Set down, character for character, everything in the records below from the line holding "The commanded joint" down to the line holding "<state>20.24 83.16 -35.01", and no other line.

GIVEN DATA
+-------+

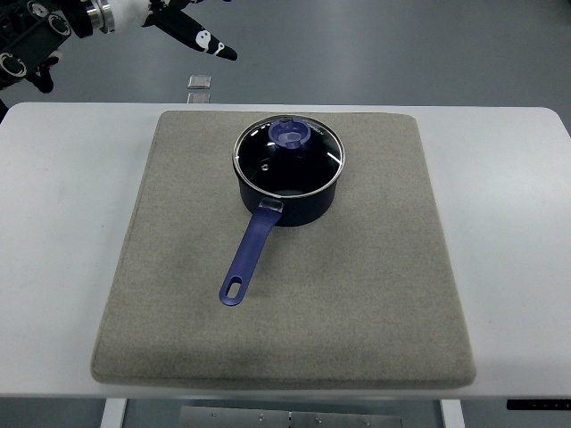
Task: Open pot lid and place left with left hand
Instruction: 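Raise the left hand and swing it over the saucepan lid, then lower the left hand onto the blue knob of the glass lid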
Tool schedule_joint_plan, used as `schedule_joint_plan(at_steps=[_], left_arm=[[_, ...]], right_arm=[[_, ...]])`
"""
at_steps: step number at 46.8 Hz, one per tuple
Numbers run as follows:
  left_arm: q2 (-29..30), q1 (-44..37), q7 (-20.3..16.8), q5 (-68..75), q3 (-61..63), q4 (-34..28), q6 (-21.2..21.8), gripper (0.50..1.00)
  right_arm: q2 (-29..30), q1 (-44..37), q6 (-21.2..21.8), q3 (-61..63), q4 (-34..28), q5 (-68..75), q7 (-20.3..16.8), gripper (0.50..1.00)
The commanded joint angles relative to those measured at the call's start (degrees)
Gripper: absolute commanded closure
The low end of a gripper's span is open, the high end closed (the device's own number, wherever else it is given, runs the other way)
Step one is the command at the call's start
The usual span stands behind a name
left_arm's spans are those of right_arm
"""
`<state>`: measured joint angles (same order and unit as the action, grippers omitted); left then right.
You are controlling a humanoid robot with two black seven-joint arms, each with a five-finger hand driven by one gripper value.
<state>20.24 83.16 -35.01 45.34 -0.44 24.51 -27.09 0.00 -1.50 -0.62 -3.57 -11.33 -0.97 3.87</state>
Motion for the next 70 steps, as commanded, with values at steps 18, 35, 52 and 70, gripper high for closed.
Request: schedule_joint_plan(at_steps=[18, 35, 52, 70], left_arm=[[1.9, 1.7, 0.0, 34.4, -0.1, 21.9, 4.0, 0.559], [2.3, 5.8, 0.0, 37.8, 0.0, 23.1, 9.9, 0.561], [1.4, 5.0, 0.0, 50.0, 0.3, 23.9, 12.6, 0.568], [1.6, 4.1, 0.0, 49.8, 0.3, 26.0, 10.3, 0.568]], right_arm=[[0.0, 0.0, 0.0, 0.0, 0.0, 0.0, 0.0, 0.583], [0.0, 0.0, 0.0, 0.0, 0.0, 0.0, 0.0, 0.583], [0.0, 0.0, 0.0, 0.0, 0.0, 0.0, 0.0, 0.583], [0.0, 0.0, 0.0, 0.0, 0.0, 0.0, 0.0, 0.583]])
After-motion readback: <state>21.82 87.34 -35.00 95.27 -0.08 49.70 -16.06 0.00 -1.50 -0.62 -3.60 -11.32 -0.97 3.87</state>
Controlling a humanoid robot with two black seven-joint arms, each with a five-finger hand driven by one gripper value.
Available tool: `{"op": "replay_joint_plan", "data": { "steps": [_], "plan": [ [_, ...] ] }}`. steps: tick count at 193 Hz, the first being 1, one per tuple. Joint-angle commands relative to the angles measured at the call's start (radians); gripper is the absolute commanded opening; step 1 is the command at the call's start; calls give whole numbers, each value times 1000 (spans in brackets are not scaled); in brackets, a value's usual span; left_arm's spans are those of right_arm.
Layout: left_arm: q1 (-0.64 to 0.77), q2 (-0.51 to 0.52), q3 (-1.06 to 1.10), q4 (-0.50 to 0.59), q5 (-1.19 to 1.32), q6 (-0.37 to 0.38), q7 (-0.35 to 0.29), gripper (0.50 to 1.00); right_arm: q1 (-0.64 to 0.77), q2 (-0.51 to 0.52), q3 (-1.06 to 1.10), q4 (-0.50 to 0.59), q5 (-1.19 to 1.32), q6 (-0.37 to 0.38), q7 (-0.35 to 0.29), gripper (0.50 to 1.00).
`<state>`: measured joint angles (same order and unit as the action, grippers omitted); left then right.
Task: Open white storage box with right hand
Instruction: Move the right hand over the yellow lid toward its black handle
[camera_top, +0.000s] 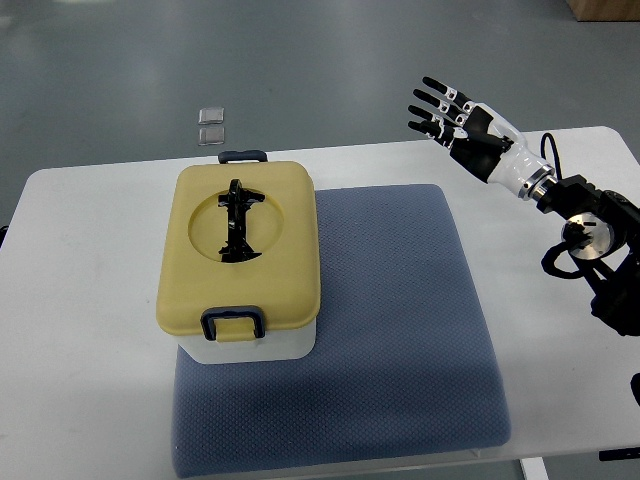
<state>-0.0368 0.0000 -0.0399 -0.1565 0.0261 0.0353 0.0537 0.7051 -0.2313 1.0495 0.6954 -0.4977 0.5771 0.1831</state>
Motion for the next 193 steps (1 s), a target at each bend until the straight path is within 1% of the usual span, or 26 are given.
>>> {"op": "replay_joint_plan", "data": {
  "steps": [1,8,15,17,23,24,25,26,27,28,29,30,35,36,38,41,47,71,85,108,129,138,160,172,181,193],
  "plan": [
    [0,0,0,0,0,0,0,1000,66,-23,-66,1,1,-5,16,926],
    [0,0,0,0,0,0,0,1000,94,-43,-120,1,1,-5,29,926],
    [0,0,0,0,0,0,0,1000,132,-71,-201,1,4,-8,62,924],
    [0,0,0,0,0,0,0,1000,132,-71,-201,1,4,-8,62,924],
    [0,0,0,0,0,0,0,1000,168,-86,-261,1,4,-14,99,924],
    [0,0,0,0,0,0,0,1000,180,-89,-281,1,4,-16,114,924],
    [0,0,0,0,0,0,0,1000,180,-89,-281,1,4,-16,114,924],
    [0,0,0,0,0,0,0,1000,192,-92,-298,1,4,-19,130,924],
    [0,0,0,0,0,0,0,1000,192,-92,-298,1,4,-19,130,924],
    [0,0,0,0,0,0,0,1000,203,-94,-315,1,4,-22,145,924],
    [0,0,0,0,0,0,0,1000,203,-94,-315,1,4,-22,145,924],
    [0,0,0,0,0,0,0,1000,215,-97,-333,1,4,-25,160,924],
    [0,0,0,0,0,0,0,1000,235,-100,-365,1,4,-31,188,924],
    [0,0,0,0,0,0,0,1000,246,-102,-378,3,4,-32,202,924],
    [0,0,0,0,0,0,0,1000,246,-102,-378,3,4,-32,202,924],
    [0,0,0,0,0,0,0,1000,264,-105,-405,3,4,-39,222,924],
    [0,0,0,0,0,0,0,1000,292,-108,-444,4,7,-40,242,924],
    [0,0,0,0,0,0,0,1000,418,-145,-597,19,16,-37,248,924],
    [0,0,0,0,0,0,0,1000,502,-163,-692,52,15,-39,256,924],
    [0,0,0,0,0,0,-2,1000,583,-166,-766,115,-1,-37,265,924],
    [0,0,0,0,0,0,0,1000,652,-161,-823,141,-45,-36,271,924],
    [0,0,0,0,0,0,0,1000,680,-158,-859,148,-78,-36,288,924],
    [0,0,0,0,0,0,0,1000,771,-151,-1002,158,-163,-45,375,921],
    [0,0,0,0,0,0,0,1000,815,-148,-1057,174,-191,-49,403,921],
    [0,0,0,0,0,0,0,1000,849,-140,-1100,197,-206,-75,418,921],
    [0,0,0,0,0,0,0,1000,895,-135,-1168,236,-240,-137,428,921]
  ]
}}
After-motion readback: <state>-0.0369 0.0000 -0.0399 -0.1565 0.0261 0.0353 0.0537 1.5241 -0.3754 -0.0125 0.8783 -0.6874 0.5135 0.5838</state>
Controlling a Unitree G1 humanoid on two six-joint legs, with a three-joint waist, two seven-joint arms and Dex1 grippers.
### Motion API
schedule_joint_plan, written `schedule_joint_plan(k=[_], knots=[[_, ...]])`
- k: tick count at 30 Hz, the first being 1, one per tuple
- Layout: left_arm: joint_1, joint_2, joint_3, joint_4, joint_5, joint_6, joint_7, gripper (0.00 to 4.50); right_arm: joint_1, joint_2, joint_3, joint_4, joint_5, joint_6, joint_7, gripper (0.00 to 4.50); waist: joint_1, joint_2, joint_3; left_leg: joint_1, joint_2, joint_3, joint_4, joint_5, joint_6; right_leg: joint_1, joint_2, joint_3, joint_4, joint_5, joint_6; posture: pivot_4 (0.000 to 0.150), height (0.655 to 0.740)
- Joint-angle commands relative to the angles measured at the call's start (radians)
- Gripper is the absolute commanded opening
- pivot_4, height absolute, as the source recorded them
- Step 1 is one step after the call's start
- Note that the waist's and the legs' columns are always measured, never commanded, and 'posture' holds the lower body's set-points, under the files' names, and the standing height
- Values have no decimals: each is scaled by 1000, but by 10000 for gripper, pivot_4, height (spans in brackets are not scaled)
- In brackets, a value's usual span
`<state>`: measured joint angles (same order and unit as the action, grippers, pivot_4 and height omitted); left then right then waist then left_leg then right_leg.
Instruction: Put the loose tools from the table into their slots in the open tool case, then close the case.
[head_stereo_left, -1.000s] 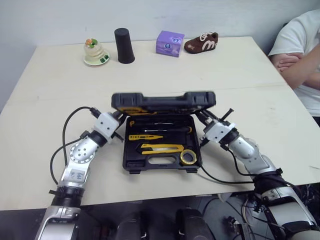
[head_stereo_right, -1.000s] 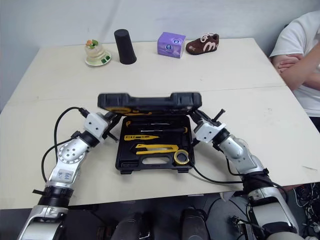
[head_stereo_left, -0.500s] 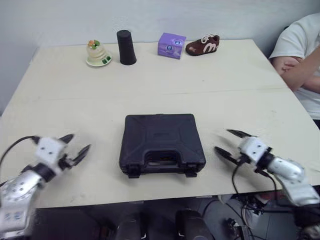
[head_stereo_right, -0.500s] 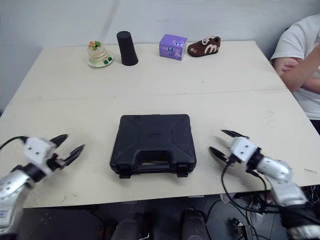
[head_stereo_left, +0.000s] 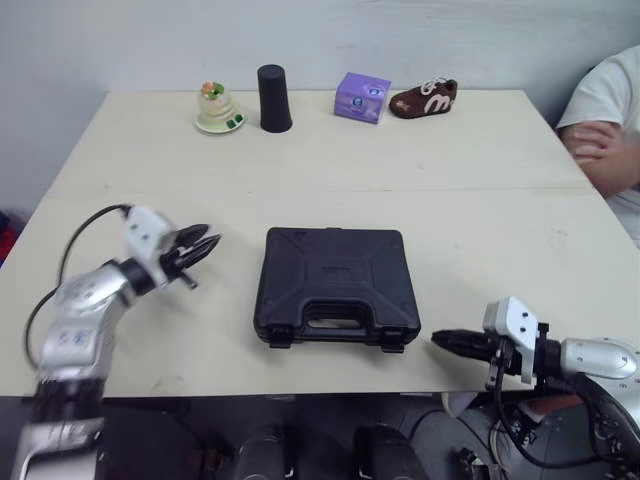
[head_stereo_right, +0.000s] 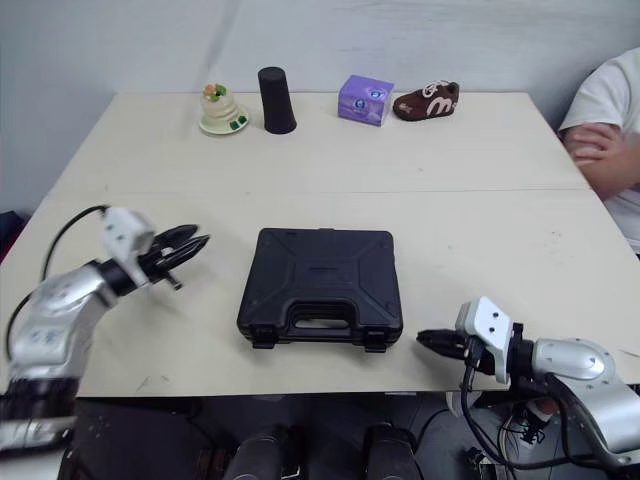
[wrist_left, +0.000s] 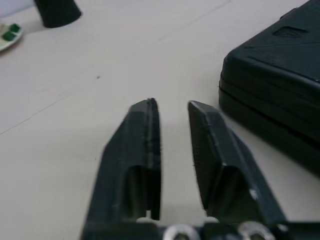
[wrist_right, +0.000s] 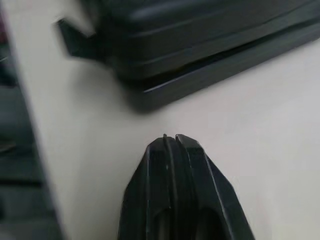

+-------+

TASK OUTPUT
The commanded joint angles relative to those measured at the call's start (degrees)
Gripper: absolute commanded closure
The low end of a gripper's span is open, the high end closed (the device's own number, wherever else it is given, runs the other way)
Step one is the command at the call's start
The usual span stands behind a name
left_arm's spans are those of right_arm
"""
`<state>`: measured joint angles (same order and unit as the action, grippers omitted); left then right.
You are controlling a humanoid robot with two black seven-joint arms, each with a five-finger hand driven by one gripper value.
<state>20.24 83.16 -35.01 45.34 -0.44 24.51 -27.09 0.00 -1.50 -0.62 -3.57 -11.33 -0.97 3.87</state>

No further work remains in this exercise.